• To do:
Please transcribe exactly, and only, the lines of the data below between the line holding "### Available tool" and the line holding "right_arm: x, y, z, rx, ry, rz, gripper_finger", inclusive.

-=-=-=-=-

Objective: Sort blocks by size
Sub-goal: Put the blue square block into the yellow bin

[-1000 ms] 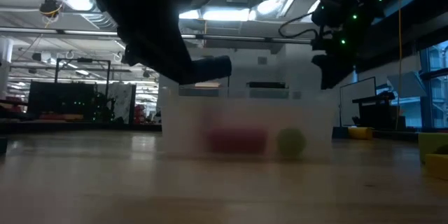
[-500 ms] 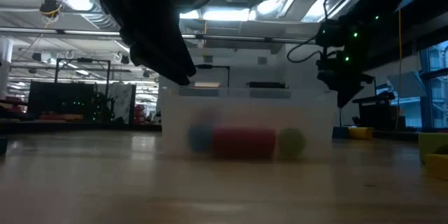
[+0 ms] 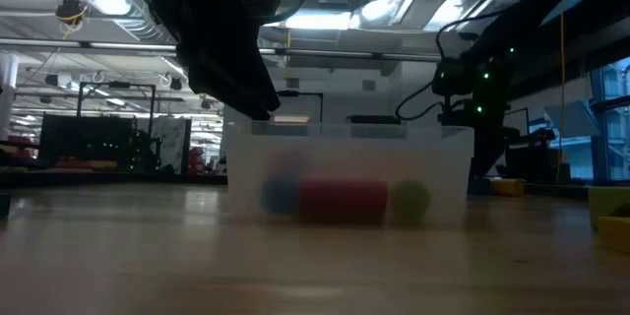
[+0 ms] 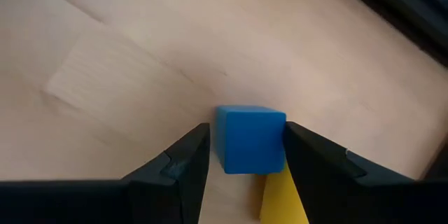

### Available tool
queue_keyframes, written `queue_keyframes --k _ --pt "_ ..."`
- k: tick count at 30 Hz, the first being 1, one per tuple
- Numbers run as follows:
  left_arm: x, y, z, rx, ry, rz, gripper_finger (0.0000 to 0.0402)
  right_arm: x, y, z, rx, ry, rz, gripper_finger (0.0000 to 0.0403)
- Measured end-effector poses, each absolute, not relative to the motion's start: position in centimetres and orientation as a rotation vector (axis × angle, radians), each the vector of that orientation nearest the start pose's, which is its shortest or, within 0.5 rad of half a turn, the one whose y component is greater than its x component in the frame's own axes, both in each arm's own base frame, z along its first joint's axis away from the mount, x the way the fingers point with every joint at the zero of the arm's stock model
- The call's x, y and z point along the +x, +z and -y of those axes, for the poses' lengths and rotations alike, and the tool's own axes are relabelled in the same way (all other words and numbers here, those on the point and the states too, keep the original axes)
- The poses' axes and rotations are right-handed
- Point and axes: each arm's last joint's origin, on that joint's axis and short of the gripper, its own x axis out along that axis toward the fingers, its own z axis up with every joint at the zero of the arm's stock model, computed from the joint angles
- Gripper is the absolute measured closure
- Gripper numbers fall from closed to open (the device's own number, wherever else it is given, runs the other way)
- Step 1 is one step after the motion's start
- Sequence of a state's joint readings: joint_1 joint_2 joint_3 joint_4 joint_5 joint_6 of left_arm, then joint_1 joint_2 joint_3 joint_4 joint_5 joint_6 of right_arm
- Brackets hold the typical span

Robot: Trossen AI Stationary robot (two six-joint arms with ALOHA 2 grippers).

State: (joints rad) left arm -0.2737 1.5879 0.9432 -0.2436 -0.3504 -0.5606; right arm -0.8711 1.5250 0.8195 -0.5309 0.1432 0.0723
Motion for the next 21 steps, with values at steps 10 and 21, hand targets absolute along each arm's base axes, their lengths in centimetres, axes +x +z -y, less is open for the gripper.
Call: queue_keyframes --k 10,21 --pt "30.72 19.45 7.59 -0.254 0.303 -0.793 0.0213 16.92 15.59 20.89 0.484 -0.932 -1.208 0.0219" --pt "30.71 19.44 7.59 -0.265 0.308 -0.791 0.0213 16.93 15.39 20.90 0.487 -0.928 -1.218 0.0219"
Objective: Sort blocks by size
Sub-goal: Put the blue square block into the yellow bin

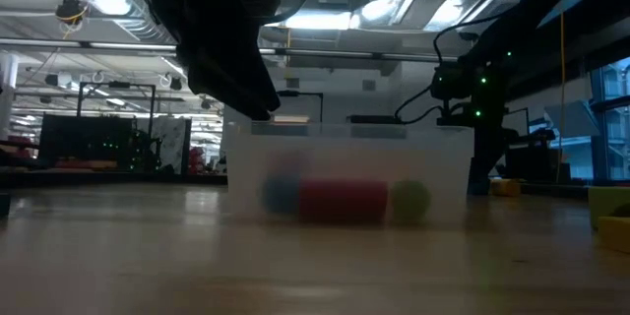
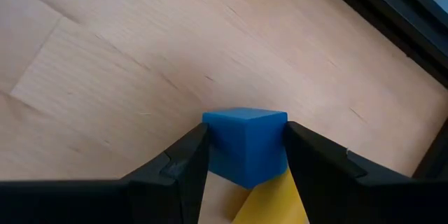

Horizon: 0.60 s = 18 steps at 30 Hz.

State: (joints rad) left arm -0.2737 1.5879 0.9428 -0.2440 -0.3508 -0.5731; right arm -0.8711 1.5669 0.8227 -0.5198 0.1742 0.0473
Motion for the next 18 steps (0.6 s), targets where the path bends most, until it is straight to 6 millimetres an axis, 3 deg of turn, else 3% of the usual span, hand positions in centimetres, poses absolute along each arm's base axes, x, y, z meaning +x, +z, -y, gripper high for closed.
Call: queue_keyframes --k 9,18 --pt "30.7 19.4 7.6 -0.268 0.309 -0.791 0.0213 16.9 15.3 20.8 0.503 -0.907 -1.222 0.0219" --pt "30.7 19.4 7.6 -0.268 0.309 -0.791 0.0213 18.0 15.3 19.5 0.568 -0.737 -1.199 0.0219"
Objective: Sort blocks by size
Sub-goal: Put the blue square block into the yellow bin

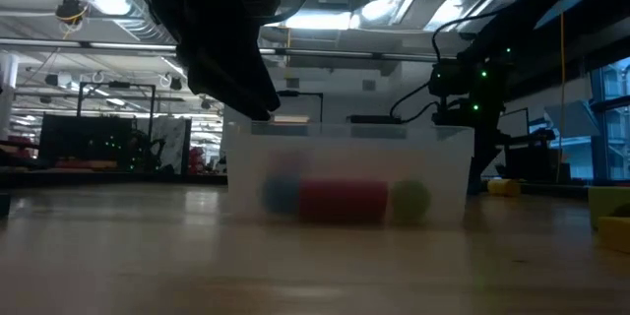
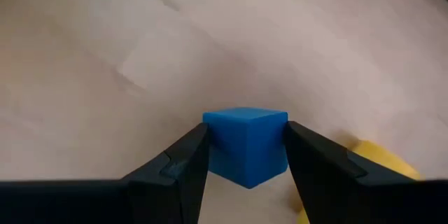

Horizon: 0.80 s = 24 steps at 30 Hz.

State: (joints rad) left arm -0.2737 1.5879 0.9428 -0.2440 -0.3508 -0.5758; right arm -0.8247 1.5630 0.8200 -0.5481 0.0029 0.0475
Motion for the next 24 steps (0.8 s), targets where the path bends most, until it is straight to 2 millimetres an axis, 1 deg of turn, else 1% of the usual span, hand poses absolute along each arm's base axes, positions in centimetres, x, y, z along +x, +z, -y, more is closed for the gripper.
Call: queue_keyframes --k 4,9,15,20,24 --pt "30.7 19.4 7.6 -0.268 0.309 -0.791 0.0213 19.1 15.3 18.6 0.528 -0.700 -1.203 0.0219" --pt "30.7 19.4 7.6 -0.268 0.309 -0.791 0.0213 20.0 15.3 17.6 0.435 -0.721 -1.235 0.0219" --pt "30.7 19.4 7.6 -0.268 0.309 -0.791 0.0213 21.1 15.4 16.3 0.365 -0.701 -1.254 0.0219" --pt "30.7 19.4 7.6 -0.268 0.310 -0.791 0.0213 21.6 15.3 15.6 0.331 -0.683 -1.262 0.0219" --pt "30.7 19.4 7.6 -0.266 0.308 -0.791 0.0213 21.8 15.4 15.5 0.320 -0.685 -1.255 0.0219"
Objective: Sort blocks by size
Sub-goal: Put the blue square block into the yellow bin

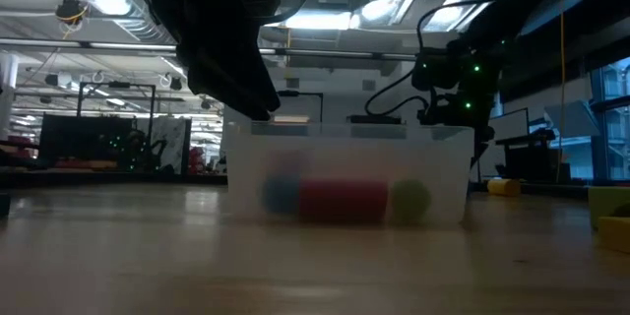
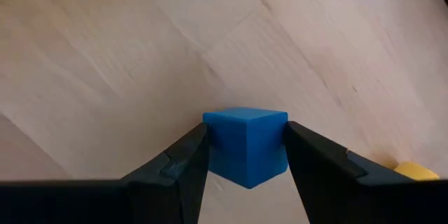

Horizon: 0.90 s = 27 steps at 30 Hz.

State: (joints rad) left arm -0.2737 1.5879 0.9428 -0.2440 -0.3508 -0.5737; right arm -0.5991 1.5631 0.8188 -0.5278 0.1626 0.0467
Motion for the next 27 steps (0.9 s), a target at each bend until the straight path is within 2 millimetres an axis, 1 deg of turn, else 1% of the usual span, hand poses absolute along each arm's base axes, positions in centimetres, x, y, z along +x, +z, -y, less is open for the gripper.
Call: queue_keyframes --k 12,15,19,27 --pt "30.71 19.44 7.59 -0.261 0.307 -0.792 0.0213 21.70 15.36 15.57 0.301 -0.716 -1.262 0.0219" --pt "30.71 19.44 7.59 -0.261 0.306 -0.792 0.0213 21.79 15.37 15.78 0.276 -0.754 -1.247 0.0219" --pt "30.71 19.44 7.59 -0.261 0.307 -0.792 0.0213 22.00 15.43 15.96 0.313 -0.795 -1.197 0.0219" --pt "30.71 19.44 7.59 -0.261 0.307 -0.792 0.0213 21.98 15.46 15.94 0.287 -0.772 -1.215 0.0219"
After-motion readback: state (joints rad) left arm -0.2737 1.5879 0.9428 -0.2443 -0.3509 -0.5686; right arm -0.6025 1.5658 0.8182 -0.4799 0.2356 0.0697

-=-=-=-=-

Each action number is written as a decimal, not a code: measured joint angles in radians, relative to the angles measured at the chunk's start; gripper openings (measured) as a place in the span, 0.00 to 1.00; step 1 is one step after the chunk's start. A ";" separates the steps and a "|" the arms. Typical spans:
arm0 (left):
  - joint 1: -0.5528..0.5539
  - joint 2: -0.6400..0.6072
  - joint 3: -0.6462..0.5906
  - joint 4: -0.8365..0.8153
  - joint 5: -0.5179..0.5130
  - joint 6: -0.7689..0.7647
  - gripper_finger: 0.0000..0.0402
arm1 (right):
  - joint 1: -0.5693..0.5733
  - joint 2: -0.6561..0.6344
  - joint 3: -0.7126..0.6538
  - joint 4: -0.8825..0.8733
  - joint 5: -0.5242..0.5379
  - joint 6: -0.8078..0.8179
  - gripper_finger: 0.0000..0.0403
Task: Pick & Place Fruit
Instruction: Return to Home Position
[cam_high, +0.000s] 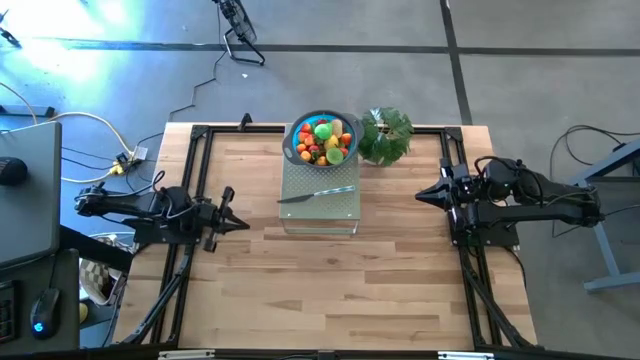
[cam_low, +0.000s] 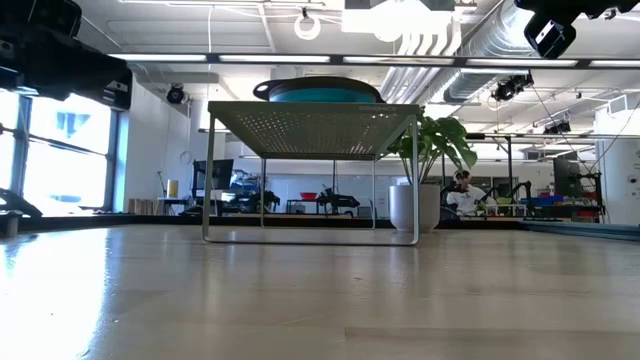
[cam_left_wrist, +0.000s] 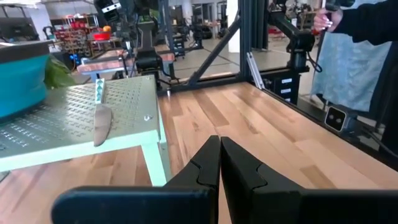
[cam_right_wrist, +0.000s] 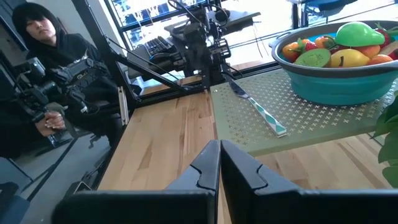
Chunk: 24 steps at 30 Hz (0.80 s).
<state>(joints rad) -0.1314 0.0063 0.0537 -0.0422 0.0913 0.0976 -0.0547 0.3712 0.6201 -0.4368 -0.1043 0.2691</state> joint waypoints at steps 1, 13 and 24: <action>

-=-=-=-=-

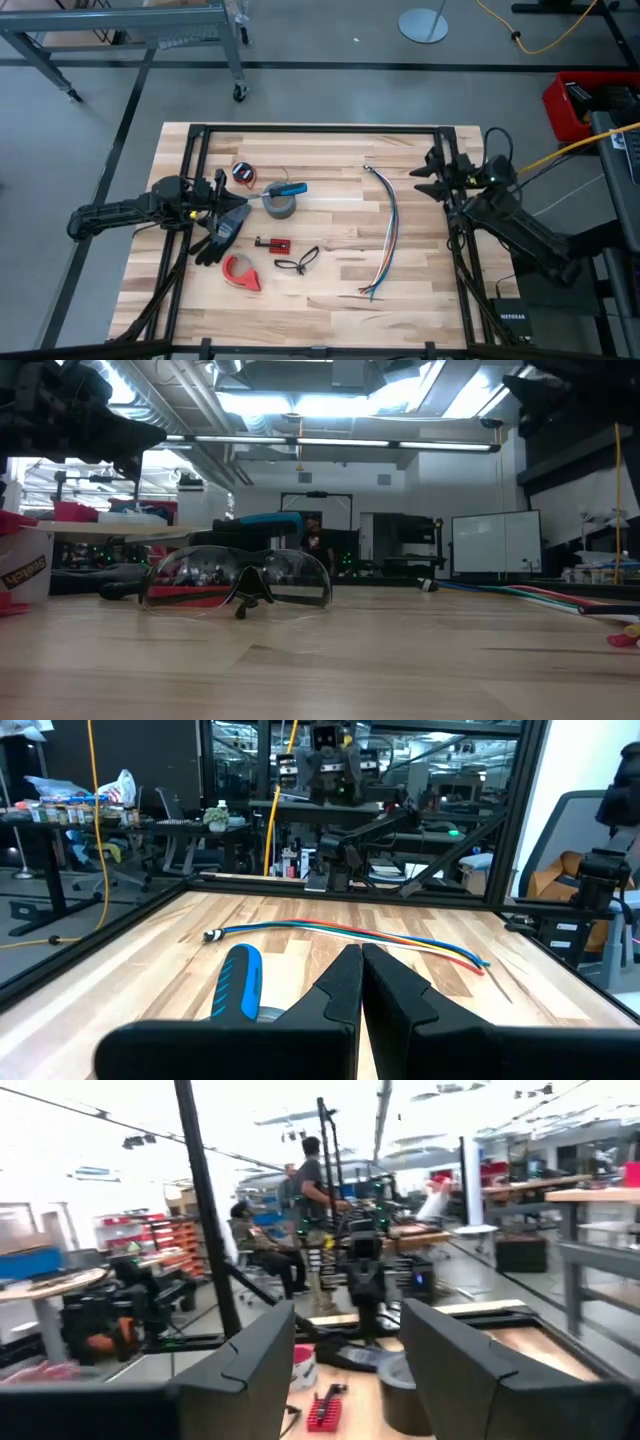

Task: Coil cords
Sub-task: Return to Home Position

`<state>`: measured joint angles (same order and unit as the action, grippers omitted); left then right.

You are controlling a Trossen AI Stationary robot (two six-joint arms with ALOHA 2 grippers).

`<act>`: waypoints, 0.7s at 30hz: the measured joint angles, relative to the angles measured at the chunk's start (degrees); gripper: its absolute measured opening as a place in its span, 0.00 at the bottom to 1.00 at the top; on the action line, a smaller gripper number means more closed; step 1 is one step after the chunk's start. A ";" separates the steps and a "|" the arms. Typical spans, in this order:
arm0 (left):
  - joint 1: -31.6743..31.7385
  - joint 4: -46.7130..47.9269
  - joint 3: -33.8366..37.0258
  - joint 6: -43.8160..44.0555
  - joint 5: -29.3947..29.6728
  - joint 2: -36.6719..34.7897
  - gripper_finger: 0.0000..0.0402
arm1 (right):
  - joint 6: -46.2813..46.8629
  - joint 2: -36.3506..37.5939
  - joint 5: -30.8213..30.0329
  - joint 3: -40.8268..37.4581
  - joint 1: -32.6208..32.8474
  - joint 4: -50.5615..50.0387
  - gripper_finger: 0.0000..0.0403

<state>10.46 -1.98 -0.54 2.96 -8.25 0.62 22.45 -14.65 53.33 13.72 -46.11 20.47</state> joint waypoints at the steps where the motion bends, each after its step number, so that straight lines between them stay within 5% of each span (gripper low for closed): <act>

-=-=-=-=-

• Output of the exercise:
### Available tool
queue_keyframes, written `queue_keyframes --k _ --pt "_ ..."`
- k: tick count at 30 Hz, the first being 1, one per tuple
- Numbers run as follows:
  left_arm: x, y, z, rx, ry, rz, gripper_finger (0.0000 to 0.0402)
  right_arm: x, y, z, rx, ry, rz, gripper_finger (0.0000 to 0.0403)

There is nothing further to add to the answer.